Activity => Reproduce exactly the lines that run from the start of the records below to the line with "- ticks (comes", inclusive.

Items from a dataset
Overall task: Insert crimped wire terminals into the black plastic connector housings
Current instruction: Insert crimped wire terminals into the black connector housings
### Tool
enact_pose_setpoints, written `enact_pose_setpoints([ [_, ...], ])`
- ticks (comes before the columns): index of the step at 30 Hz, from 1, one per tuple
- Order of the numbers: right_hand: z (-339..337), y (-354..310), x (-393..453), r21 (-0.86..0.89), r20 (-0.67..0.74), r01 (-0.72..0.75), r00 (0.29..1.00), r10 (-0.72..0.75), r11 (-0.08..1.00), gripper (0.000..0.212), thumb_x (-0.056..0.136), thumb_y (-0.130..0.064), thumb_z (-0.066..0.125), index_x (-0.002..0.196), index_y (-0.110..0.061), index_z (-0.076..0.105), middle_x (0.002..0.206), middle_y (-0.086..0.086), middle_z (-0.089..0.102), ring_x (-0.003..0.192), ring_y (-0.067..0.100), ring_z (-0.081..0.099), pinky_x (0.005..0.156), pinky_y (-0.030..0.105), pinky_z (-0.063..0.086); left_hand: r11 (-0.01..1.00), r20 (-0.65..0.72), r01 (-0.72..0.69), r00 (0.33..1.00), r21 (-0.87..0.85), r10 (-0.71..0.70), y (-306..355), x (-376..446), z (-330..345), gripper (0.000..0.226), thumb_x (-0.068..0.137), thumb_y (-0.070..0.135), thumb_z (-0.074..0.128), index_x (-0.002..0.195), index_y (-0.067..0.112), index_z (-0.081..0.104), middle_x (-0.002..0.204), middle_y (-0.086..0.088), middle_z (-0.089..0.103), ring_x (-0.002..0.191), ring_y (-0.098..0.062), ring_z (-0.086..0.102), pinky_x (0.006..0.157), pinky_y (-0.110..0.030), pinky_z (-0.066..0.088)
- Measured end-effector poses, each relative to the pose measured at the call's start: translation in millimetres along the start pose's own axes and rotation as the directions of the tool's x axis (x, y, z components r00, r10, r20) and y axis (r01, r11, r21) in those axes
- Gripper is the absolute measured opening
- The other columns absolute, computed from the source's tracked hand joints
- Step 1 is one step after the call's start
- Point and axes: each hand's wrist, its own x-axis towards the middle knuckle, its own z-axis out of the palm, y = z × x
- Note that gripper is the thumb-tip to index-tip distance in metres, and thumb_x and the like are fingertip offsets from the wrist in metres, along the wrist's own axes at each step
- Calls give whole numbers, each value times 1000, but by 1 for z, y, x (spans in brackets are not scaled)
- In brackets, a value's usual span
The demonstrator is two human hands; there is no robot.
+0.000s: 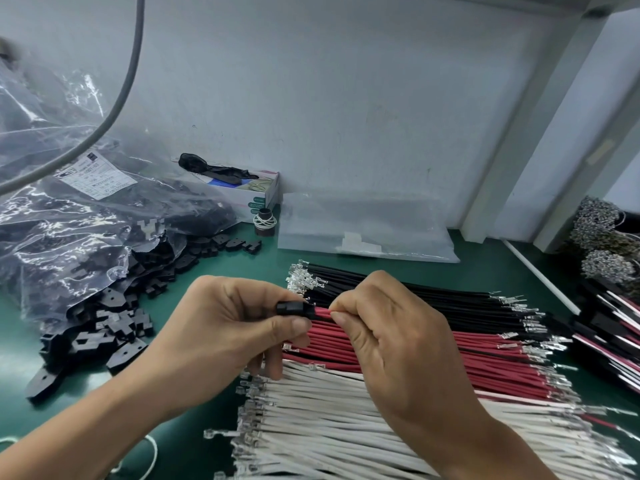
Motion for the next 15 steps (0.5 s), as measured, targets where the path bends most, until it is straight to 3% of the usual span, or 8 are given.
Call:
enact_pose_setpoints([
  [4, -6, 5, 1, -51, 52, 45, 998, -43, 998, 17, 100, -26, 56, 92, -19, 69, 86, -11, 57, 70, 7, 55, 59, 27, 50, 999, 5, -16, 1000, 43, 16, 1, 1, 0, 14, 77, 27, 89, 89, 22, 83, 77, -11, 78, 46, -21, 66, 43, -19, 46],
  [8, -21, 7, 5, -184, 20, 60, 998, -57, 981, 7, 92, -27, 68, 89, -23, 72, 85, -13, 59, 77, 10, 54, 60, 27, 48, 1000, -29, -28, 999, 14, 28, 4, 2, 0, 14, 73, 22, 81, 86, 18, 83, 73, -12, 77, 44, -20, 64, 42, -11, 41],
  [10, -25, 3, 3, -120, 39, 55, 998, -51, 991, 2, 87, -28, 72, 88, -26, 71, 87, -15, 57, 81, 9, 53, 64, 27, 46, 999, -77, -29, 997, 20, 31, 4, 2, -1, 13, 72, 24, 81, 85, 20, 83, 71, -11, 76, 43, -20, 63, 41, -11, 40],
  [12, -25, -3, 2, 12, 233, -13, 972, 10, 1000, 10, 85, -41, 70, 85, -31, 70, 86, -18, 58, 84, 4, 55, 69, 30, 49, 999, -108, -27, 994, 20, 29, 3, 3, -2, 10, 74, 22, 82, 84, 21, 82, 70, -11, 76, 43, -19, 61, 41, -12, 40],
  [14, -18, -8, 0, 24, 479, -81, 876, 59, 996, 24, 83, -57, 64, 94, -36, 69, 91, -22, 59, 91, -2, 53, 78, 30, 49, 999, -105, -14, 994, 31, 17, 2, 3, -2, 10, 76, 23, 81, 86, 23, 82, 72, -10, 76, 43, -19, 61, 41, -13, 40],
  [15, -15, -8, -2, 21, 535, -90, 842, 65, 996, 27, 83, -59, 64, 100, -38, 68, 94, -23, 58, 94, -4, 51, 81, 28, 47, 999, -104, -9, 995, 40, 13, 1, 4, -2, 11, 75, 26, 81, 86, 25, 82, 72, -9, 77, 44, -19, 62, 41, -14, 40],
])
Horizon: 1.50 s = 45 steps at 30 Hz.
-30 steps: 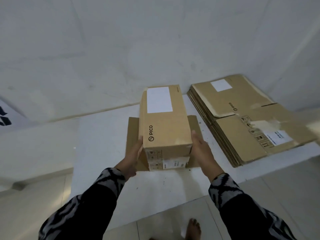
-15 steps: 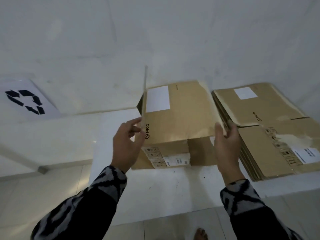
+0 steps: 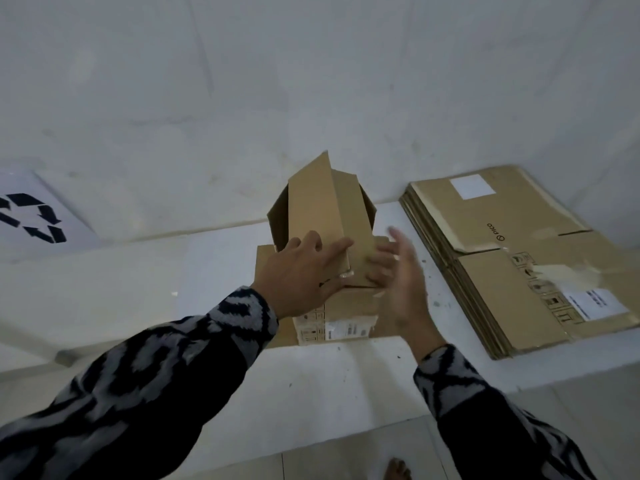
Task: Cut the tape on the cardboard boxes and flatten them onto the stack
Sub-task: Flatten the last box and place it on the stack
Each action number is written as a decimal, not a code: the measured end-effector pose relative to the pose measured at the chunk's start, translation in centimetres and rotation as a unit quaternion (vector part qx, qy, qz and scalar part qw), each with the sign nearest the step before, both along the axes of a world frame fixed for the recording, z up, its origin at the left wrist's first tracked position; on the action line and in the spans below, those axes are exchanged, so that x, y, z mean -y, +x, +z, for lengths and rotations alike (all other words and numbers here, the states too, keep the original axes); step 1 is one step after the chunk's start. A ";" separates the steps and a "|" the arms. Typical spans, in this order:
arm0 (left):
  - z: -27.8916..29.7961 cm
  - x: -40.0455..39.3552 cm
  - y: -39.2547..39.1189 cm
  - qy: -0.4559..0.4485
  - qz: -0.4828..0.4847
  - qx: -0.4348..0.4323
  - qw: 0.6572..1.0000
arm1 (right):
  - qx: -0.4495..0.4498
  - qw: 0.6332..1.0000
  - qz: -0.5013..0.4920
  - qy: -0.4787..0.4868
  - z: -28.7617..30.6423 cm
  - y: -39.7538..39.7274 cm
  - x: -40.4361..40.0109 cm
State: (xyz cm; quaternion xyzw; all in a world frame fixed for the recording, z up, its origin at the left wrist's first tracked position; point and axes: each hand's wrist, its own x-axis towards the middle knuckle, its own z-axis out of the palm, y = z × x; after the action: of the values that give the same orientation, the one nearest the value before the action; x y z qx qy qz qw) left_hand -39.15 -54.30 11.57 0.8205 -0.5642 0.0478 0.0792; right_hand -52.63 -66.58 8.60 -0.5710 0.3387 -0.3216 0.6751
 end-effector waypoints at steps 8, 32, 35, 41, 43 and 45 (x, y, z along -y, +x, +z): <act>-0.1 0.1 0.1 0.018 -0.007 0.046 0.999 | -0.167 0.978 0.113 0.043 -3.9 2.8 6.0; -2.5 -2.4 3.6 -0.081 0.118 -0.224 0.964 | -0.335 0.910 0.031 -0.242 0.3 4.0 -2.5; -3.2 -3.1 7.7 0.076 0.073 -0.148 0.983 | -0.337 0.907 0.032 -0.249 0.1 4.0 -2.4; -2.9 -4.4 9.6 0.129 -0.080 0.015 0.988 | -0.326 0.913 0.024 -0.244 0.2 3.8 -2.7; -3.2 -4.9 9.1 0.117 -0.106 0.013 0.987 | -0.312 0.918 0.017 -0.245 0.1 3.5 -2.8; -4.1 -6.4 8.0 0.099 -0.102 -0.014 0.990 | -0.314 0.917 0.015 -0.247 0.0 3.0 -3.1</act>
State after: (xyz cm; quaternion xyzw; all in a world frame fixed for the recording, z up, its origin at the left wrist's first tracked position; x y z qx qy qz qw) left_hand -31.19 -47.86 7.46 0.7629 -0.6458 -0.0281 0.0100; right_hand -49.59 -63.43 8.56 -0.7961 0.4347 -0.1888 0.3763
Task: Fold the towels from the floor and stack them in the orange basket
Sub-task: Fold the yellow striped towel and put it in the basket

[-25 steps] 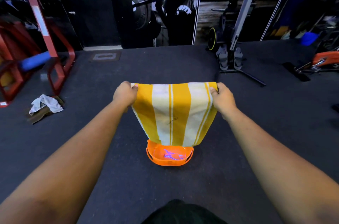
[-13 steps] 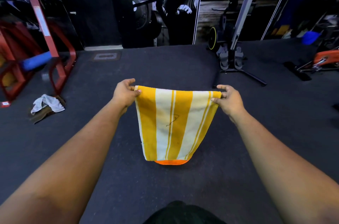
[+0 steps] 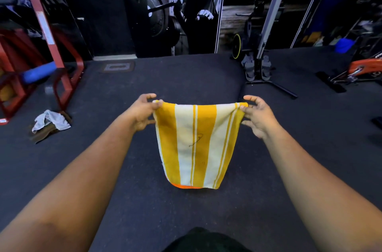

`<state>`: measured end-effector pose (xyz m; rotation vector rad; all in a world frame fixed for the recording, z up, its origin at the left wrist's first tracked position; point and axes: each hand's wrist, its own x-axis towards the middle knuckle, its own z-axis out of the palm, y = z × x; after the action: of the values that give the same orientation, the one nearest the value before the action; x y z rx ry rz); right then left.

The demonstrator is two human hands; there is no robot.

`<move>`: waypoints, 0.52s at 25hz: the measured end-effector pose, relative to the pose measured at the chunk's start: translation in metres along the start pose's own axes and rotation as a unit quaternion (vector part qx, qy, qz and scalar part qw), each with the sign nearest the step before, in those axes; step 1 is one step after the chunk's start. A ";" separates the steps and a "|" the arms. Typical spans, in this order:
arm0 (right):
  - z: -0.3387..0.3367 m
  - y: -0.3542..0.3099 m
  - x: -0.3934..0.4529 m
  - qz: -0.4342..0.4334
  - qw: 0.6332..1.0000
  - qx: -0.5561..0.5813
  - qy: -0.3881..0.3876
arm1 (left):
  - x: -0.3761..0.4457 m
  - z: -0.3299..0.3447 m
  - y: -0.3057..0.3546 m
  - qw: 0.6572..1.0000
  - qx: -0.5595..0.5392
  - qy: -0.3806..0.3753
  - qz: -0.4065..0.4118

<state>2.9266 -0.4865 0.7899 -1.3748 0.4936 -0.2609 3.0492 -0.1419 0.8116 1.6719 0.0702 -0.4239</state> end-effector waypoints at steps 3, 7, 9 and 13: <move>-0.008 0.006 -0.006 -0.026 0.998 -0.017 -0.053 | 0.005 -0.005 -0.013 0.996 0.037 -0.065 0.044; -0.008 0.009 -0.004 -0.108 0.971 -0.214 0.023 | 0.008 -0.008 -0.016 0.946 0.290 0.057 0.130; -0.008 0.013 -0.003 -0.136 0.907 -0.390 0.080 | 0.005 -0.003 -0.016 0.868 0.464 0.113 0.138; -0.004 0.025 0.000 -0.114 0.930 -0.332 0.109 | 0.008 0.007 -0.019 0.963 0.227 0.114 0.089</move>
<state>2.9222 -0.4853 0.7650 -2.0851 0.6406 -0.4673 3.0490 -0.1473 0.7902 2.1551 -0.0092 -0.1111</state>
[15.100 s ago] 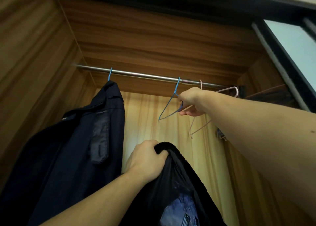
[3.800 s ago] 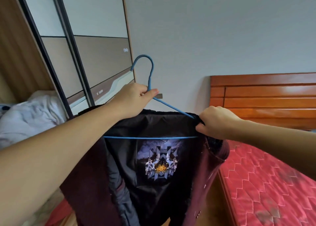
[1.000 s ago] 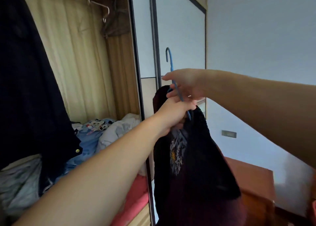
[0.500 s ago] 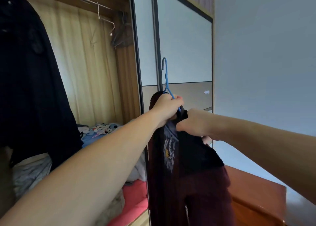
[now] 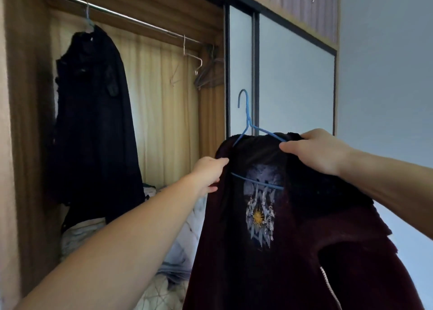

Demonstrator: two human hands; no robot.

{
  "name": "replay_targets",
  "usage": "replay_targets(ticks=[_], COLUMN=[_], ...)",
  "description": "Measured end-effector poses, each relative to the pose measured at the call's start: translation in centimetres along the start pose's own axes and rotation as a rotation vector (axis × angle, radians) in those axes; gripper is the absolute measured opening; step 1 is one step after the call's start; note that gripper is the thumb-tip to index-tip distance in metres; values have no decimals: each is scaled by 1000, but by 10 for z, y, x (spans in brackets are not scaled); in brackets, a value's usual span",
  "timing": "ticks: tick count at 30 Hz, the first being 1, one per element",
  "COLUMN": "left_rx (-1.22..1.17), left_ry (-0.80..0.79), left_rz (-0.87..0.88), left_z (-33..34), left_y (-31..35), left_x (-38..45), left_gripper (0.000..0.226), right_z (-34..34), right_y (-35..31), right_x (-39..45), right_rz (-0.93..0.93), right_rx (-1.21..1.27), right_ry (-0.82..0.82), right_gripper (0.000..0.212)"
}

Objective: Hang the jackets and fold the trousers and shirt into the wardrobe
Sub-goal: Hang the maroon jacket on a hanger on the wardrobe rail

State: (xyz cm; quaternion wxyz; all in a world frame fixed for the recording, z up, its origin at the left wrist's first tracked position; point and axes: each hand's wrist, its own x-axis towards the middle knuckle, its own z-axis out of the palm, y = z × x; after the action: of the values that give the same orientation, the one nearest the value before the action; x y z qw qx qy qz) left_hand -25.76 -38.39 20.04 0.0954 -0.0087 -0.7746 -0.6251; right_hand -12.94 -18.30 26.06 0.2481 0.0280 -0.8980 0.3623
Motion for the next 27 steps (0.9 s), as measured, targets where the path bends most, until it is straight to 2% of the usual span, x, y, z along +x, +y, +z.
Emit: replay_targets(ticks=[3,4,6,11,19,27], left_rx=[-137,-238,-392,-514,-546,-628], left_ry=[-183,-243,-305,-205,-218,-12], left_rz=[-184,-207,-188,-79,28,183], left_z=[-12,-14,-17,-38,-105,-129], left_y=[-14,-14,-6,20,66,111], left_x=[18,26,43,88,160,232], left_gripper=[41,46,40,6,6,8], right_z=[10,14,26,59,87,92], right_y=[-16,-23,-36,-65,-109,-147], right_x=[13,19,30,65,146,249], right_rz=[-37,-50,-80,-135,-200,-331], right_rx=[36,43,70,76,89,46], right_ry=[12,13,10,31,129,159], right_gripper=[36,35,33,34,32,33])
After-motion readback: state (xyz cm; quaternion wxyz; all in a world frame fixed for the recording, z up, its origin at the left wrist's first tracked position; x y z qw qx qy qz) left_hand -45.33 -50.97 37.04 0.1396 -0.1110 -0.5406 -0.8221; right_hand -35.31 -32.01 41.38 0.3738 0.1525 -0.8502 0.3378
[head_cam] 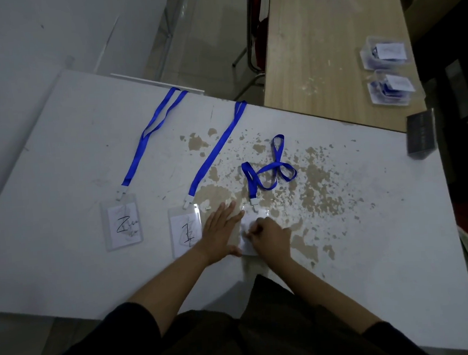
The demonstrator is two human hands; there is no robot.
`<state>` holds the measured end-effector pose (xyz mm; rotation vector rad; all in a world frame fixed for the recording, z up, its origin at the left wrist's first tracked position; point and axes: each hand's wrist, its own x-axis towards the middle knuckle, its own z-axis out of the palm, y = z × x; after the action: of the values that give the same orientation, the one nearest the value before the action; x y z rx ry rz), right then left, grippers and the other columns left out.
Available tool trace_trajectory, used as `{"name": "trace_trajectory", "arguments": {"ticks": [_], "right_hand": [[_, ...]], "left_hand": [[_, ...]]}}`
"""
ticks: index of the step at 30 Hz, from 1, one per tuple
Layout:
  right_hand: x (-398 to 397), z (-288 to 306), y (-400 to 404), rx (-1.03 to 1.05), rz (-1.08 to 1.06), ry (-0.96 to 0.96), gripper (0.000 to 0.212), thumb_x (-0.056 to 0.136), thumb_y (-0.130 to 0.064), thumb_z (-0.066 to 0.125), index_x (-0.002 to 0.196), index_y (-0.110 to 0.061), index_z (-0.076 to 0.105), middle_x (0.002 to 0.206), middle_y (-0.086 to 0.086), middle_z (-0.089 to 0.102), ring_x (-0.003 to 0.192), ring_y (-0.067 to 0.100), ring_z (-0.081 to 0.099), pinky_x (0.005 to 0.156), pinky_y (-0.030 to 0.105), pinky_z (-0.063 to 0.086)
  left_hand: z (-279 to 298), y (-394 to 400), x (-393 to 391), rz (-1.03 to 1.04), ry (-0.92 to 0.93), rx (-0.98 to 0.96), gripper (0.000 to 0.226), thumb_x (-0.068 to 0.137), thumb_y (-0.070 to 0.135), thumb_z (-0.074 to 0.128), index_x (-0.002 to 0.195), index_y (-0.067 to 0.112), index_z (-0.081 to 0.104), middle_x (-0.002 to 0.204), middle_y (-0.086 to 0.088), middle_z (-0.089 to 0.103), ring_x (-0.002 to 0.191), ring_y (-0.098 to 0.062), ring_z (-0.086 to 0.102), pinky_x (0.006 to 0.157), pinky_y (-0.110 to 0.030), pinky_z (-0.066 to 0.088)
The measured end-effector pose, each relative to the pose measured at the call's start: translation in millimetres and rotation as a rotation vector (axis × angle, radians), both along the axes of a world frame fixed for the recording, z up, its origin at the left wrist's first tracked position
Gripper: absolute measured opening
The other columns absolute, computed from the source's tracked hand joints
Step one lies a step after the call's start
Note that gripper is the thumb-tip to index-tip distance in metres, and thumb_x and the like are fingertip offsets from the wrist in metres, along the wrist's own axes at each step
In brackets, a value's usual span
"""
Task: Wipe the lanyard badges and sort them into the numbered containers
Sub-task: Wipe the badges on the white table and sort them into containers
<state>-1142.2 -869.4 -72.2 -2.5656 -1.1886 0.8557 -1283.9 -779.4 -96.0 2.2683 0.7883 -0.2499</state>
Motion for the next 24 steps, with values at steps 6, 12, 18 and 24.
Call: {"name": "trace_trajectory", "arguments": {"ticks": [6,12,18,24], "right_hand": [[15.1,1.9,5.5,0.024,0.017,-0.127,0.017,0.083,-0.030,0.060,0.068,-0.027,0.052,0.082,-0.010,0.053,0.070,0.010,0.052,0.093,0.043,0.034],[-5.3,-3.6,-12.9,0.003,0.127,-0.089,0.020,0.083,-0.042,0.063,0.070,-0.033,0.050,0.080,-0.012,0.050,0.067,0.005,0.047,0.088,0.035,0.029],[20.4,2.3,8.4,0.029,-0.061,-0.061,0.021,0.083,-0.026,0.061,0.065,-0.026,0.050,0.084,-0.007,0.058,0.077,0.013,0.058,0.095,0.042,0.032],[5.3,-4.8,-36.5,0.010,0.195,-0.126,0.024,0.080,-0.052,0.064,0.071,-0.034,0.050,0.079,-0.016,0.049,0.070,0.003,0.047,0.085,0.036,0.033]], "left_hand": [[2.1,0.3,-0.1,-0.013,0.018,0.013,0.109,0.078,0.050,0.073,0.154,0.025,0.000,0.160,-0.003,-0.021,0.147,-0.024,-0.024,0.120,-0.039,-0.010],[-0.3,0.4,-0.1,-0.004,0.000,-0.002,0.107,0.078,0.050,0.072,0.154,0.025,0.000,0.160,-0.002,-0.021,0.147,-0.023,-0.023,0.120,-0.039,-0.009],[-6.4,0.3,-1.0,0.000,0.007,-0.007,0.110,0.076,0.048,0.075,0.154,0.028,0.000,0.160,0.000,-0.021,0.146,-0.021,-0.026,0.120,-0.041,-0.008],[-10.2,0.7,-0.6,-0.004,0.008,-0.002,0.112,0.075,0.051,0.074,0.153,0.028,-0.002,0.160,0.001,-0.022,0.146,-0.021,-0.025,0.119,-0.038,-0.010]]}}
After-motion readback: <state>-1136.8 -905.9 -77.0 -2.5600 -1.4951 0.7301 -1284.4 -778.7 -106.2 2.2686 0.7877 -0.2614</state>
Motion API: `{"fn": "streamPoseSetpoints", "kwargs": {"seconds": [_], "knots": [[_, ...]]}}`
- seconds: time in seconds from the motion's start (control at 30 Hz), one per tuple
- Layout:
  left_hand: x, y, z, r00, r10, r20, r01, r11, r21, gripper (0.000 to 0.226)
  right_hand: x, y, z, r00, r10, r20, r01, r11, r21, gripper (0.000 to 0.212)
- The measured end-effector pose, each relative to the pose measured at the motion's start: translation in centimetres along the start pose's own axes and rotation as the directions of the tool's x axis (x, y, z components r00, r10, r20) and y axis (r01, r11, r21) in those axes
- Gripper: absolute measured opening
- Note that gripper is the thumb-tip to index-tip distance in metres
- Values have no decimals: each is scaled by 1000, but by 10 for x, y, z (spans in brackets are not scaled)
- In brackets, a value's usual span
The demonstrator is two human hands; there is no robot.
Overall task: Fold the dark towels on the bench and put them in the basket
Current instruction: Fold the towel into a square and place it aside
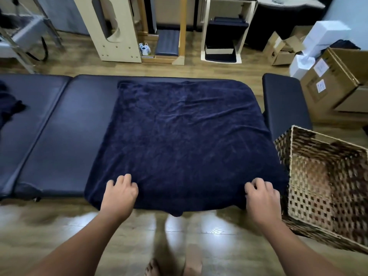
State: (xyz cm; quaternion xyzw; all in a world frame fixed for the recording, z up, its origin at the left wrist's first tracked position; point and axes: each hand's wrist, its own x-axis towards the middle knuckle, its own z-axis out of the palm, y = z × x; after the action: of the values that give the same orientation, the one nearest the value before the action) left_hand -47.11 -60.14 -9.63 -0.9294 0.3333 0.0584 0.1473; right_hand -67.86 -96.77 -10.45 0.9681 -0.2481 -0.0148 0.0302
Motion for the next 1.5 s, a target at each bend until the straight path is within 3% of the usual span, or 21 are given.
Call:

Output =>
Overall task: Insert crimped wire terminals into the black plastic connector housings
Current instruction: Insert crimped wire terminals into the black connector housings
### Tool
enact_pose_setpoints, written `enact_pose_setpoints([ [_, ...], ])`
- ticks (comes before the columns): index of the step at 30 Hz, from 1, one per tuple

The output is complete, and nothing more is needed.